[Material shown]:
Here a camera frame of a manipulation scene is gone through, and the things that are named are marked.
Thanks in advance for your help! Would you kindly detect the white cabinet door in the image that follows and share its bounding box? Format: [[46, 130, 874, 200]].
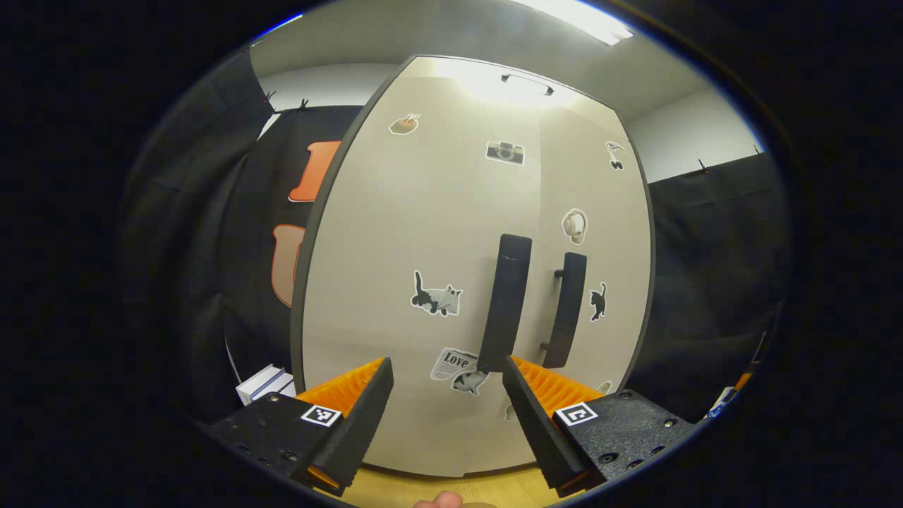
[[536, 106, 655, 468], [293, 99, 544, 477]]

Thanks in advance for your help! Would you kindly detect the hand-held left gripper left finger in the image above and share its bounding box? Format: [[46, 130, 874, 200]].
[[205, 356, 394, 497]]

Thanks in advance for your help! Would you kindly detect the white box with blue stripe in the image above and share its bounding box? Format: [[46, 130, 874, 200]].
[[236, 363, 297, 406]]

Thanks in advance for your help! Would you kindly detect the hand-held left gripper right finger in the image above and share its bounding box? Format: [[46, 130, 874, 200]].
[[502, 355, 696, 498]]

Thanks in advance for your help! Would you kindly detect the ceiling light panel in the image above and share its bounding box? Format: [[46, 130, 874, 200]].
[[515, 0, 634, 47]]

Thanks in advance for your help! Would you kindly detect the white cabinet with grey interior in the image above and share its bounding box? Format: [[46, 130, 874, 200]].
[[289, 53, 657, 480]]

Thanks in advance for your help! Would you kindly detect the white and blue object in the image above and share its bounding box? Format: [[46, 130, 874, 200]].
[[705, 385, 739, 422]]

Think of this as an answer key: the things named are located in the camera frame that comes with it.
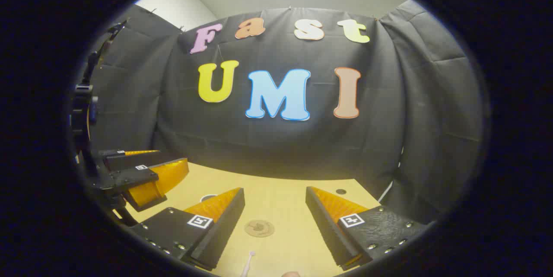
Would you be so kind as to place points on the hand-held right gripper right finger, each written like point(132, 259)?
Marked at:
point(322, 221)

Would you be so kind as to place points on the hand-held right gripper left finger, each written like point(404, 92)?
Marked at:
point(227, 225)

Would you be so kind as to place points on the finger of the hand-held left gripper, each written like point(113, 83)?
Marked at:
point(129, 177)
point(129, 159)

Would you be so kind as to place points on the round wooden coaster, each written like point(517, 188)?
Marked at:
point(259, 228)

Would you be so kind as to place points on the white toothbrush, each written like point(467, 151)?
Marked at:
point(249, 259)

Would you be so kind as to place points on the light wooden desktop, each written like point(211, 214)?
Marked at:
point(276, 199)

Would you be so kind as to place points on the black backdrop cloth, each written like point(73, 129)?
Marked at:
point(281, 138)

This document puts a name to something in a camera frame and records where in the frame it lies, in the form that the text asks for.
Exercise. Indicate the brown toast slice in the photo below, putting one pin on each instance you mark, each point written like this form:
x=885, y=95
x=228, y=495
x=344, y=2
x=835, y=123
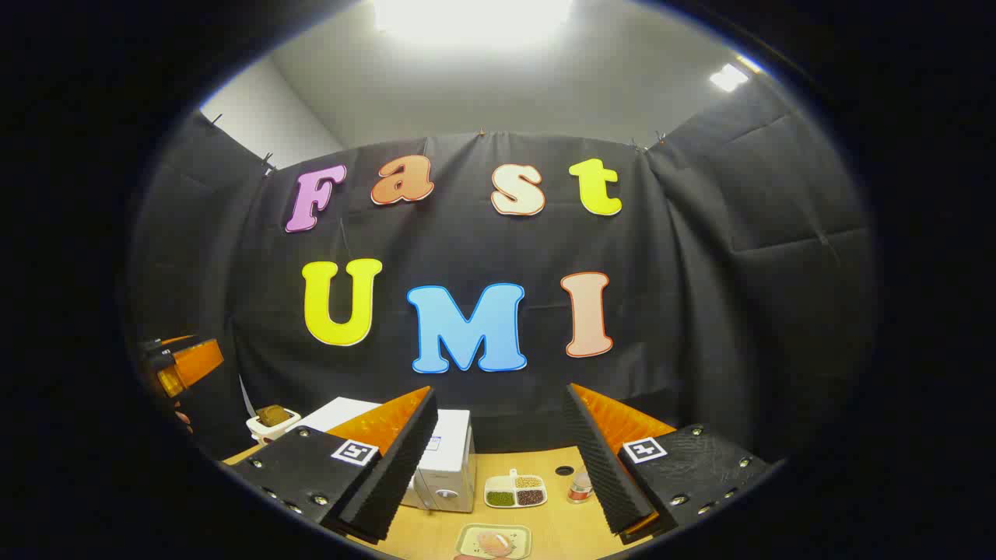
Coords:
x=273, y=415

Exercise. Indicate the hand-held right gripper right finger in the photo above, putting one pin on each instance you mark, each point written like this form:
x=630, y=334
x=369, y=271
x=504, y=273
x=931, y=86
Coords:
x=603, y=467

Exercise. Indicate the white toaster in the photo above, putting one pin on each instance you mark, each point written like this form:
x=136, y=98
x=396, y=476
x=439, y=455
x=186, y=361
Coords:
x=268, y=432

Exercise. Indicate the white microwave oven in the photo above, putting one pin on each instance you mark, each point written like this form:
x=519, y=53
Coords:
x=451, y=459

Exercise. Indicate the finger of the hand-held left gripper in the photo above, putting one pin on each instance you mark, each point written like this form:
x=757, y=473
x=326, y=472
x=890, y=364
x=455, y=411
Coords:
x=194, y=364

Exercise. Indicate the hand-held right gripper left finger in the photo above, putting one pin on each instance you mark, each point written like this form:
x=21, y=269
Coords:
x=393, y=470

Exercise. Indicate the cream square plate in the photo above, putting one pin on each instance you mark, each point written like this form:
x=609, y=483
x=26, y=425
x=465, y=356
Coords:
x=467, y=537

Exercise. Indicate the small ceiling light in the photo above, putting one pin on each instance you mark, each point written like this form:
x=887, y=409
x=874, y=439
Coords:
x=727, y=77

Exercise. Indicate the white divided bean dish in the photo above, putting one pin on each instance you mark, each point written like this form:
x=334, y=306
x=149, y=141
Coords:
x=515, y=490

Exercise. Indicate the large ceiling light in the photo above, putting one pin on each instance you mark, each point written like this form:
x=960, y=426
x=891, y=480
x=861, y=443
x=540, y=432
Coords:
x=471, y=15

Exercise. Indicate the pink orange bread roll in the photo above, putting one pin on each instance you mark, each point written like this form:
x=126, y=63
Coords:
x=496, y=543

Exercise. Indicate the clear red label water bottle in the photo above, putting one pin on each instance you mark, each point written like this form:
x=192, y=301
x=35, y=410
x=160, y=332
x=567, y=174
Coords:
x=580, y=490

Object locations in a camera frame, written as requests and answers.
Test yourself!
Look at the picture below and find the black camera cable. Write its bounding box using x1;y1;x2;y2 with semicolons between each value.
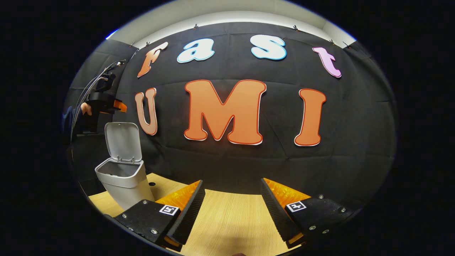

[Task description]:
Based on the entries above, give the number of lines with the string "place" and no further text.

[Output for this exercise]:
7